Abstract

AbstractThe experiment in China that produced the world's first babies with “edited” DNA comes out of an international research program aimed at producing an HIV cure. An atmosphere of secrecy surrounded this experiment at the edge of the law. Volunteers who signed up for the experiment were HIV-positive tonzghi—gay and bisexual “comrades” already living with closely guarded secrets and conflicted desires. Impure hopes—a mix of heterosexual dreams about reproductive futurity and biotech speculation about an HIV cure—drove the research forward.
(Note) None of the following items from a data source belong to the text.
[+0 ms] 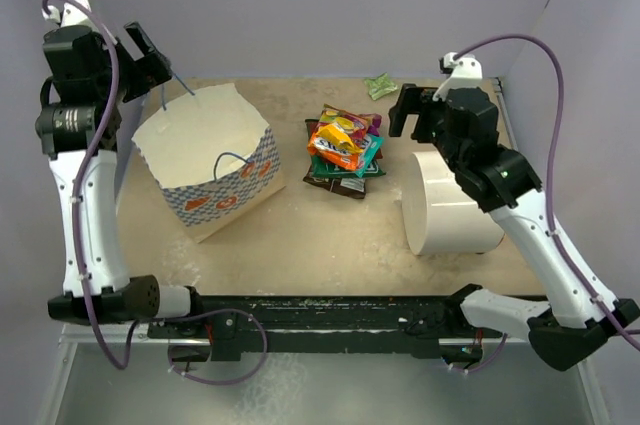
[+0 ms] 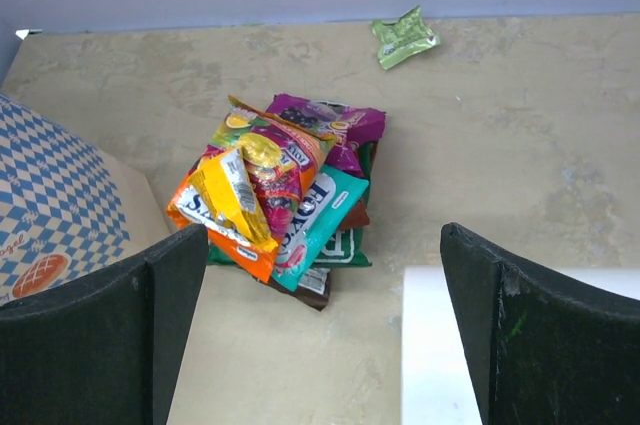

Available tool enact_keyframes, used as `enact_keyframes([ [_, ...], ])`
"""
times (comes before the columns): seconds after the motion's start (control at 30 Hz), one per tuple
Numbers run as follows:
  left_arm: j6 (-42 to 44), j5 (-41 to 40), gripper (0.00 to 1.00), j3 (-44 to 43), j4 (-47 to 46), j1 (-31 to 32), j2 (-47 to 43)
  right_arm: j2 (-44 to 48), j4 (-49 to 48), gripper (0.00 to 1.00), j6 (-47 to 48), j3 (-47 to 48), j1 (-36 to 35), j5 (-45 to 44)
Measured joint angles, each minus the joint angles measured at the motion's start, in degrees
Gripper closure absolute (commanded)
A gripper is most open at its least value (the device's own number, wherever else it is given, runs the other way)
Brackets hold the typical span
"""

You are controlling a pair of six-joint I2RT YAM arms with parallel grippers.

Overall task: Take the snacks out of the paper bag
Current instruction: Move the paper bag to the center of the board, then reset both arms

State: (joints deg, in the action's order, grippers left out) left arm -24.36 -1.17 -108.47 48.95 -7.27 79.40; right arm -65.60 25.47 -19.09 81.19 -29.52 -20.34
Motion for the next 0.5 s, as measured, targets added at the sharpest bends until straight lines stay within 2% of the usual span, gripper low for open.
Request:
enact_keyframes([
  [0.23,5.57,10.43,0.01,0.02,-0.94,3.06,-12.22,7.19,6.54,0.0,0.0,2.27,0.0,-2.82],
  [0.37,8.02,20.02,0.01,0.9,-2.89,5.9,-19.89,11.54,11.13,0.0,-0.66,5.18,0.0,-3.32],
  [0.5,7.5,29.77,0.01,5.88,-5.27,8.22,-28.13,16.61,15.39,0.0,-1.77,6.1,0.0,-4.33],
])
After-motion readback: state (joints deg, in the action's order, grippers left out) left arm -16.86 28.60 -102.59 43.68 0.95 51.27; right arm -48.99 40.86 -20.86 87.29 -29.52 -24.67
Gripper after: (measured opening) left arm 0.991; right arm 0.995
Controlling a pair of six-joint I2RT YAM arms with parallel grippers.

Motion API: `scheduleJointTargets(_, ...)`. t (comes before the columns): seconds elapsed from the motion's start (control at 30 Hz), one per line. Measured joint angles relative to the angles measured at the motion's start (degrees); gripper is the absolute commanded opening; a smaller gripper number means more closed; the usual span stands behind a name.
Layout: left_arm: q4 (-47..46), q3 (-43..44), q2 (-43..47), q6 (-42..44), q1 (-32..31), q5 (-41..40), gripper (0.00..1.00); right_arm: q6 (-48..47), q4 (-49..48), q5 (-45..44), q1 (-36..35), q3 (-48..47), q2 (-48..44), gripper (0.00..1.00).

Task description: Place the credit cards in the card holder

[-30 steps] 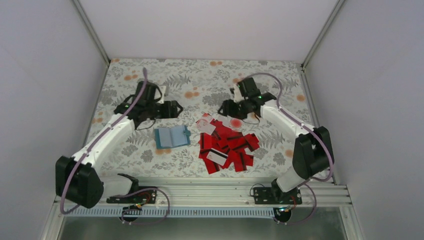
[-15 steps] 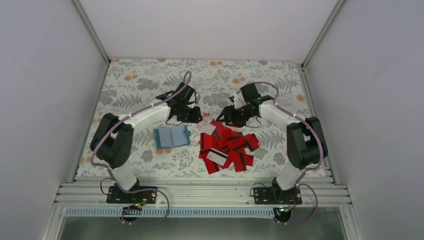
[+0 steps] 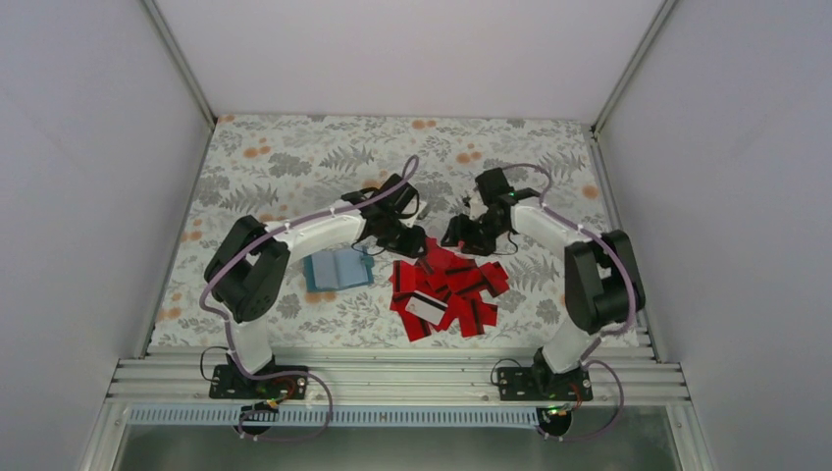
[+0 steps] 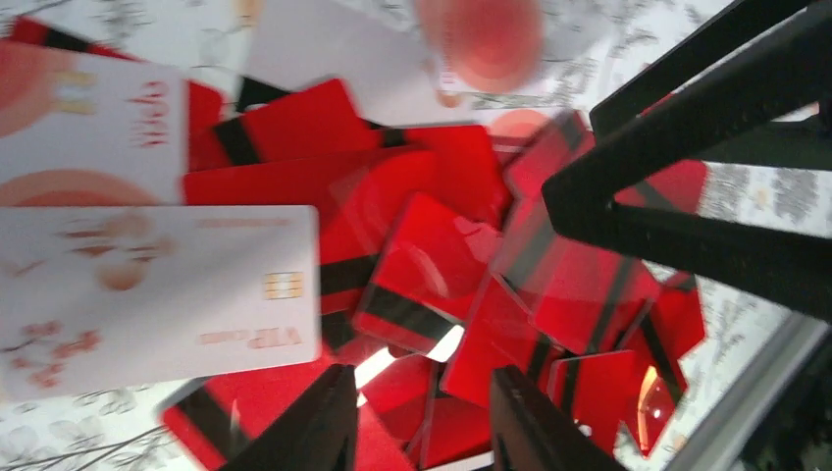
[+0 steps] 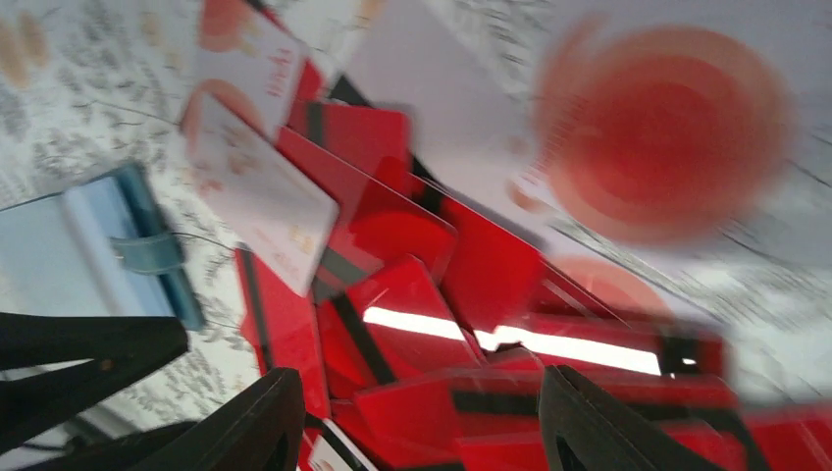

Volunteers were caught between dreamworlds, harboring hopes that were not entirely their own. The story of these patients is tangled up with CRISPR, a fast and cheap tool for manipulating DNA that contains tantalizing promises of medical breakthroughs for innovators and investors. Speculation in the innovation economy produced an earlier gene-editing experiment in the United States that brought HIV-positive veterans of ACT UP together with biotechnology entrepreneurs. After achieving promising results, a fickle market pushed gene-editing enterprises away from HIV cure research. Building on earlier work about impure science, this article makes an argument against purity to consider the contours of hope in ethically compromised times. Hope demands ongoing articulation work. As powerful political and economic forces threaten to steal queer hopes or simply capitalize on them, it is important to make our own ethical, political, and discursive cuts—to selectively renew some articulations while breaking other connections.